Her first brush with fame was in 2000, when she was crowned Miss World | AFP
It is quite rare to see two books on the same person by different writers coming out a few days apart. Even odder is that, after reading both, it seems as though they are talking about two different people. Unofficial biographies Priyanka Chopra: The Dark Horse by Bharathi S. Pradhan and Priyanka Chopra: The Incredible Story of a Global Bollywood Star by Aseem Chhabra are poles apart, presenting differing versions of the actress based on the authors’ interviews with people she has interacted with.
The Dark Horse talks about the actress who was crowned Miss World when she was 17 years old and who became India’s biggest export to Hollywood, featuring as the main lead in a television series (Quantico) and as the main antagonist in a high-budget Hollywood flick (Baywatch). For reasons unknown, film critic, columnist and author Pradhan decided to write the book without dividing it into chapters, making it look like something that can be read in one go, which no one can. It is quite bizarre that she takes such a long route to a story that could have been told much better after being broken into chapters.

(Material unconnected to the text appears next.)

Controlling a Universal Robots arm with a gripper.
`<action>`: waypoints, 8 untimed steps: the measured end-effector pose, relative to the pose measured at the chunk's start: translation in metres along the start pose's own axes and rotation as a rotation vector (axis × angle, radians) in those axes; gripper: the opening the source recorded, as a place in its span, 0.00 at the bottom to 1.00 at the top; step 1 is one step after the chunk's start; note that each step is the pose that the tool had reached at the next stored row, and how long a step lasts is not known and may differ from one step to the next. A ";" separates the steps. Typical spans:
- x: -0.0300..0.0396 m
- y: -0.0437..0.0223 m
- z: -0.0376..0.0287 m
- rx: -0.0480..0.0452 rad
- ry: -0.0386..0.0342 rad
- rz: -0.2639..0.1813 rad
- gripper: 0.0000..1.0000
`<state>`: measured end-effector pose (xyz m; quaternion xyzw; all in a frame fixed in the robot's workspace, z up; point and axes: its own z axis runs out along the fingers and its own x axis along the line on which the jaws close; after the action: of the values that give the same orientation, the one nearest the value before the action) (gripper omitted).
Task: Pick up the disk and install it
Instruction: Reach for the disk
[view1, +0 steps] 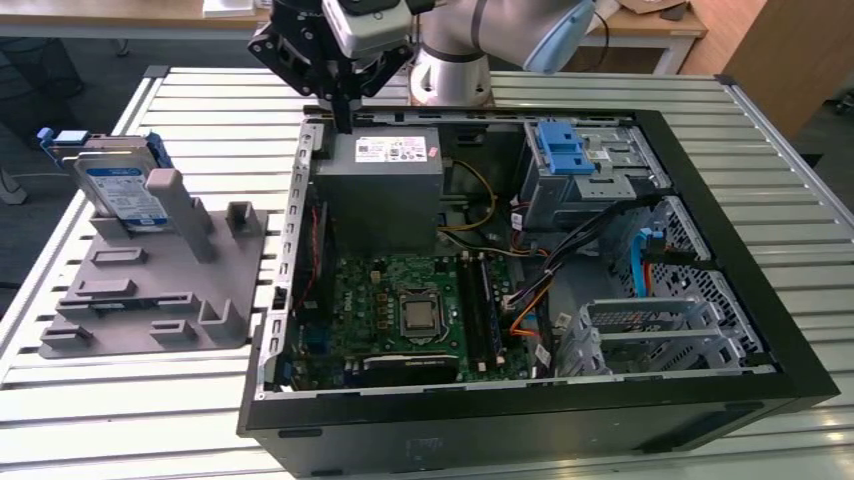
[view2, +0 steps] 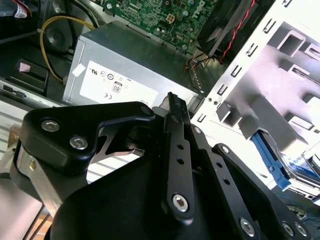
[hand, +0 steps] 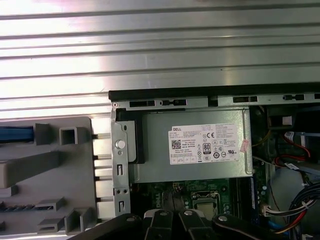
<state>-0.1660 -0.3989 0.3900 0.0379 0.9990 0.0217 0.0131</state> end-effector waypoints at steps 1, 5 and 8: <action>0.0008 -0.0001 0.0001 -0.0002 -0.0001 0.000 0.11; 0.0026 -0.0002 0.0001 -0.0001 0.0000 0.000 0.11; 0.0029 -0.0002 0.0001 0.0000 0.0000 0.000 0.11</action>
<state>-0.1689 -0.3989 0.3898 0.0379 0.9990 0.0217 0.0131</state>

The initial pages are not very engaging. Not many fans would be interested to read about Chopra’s relatives or the legal case against her father. Certainly, the issues in her first romantic relationship would hook readers, but it would have been so much better had everything been described chronologically and categorically. However, Pradhan does share some interesting details regarding Chopra’s career: she could have made her Bollywood debut with Abbas-Mustan’s Humraaz, but the role went to Ameesha Patel; she was the dark horse in Andaaz, in which she shared the screen with the more popular Lara Dutta; she refused Aitraaz at first and had to be convinced to accept the negative role that could have silenced her career. Instead, it sent her on the way to stardom. For some reason, though, Pradhan feels Chopra’s alleged romance with Akshay Kumar, her nose surgery and decision to sack her manager seem to be important events as the author gives them more weight than Chopra’s initial struggle, her relationships with co-stars, and her life in the United States, first as a student and later as a global star.
Two books on the global superstar have recently been released, but only one of them gives you a real insight into the woman and actress
The Dark Horse isn’t a smooth read as many events seem to be repeated, again mainly because there is no division of chapters. Several pages are spent — rather, wasted — on only two films: Fashion and Dostana. Granted, being as successful as they were, they might deserve the detailed discussion, but it’s hardly interesting to know of the text message that fashion designer Manish Malhotra sent her accidentally, or Chopra’s lack of sartorial sense before Dostana, or how the director handled her refusal to wear a revealing swimsuit in the film, coming up with a sequence that made the Desi Girl eternal.
Pradhan also gives more pages to Chopra’s boxing flick Mary Kom than she does to her international projects, and this will cause readers to wonder why. Was it because she trained so hard for the biopic, or because she began shooting for it mere days after her father’s demise? But with The Dark Horse being a biography, shouldn’t all Chopra’s films have been given balanced consideration? At the end of the day, though, Pradhan’s book seems like a four-hour film without any breaks, where the director narrates a story that could have been equally adequately told with two intervals.
In stark contrast, journalist Chhabra’s Priyanka Chopra: The Incredible Story of a Global Bollywood Star comes across like a proper book. The author talks about changes in the actress’s life that came with the passage of time, beginning with her school, La Martiniere College in Lucknow, to institutes in America where she topped aptitude tests and was offered a scholarship before bullies forced her to quit after a few years, to her breaking into Hollywood as a bona fide star. Making his version so much better than The Dark Horse is the element of authenticity — Chhabra interviews Chopra’s former teachers, directors, co-stars and, in some places, even the actress herself, who responds to his questions via email.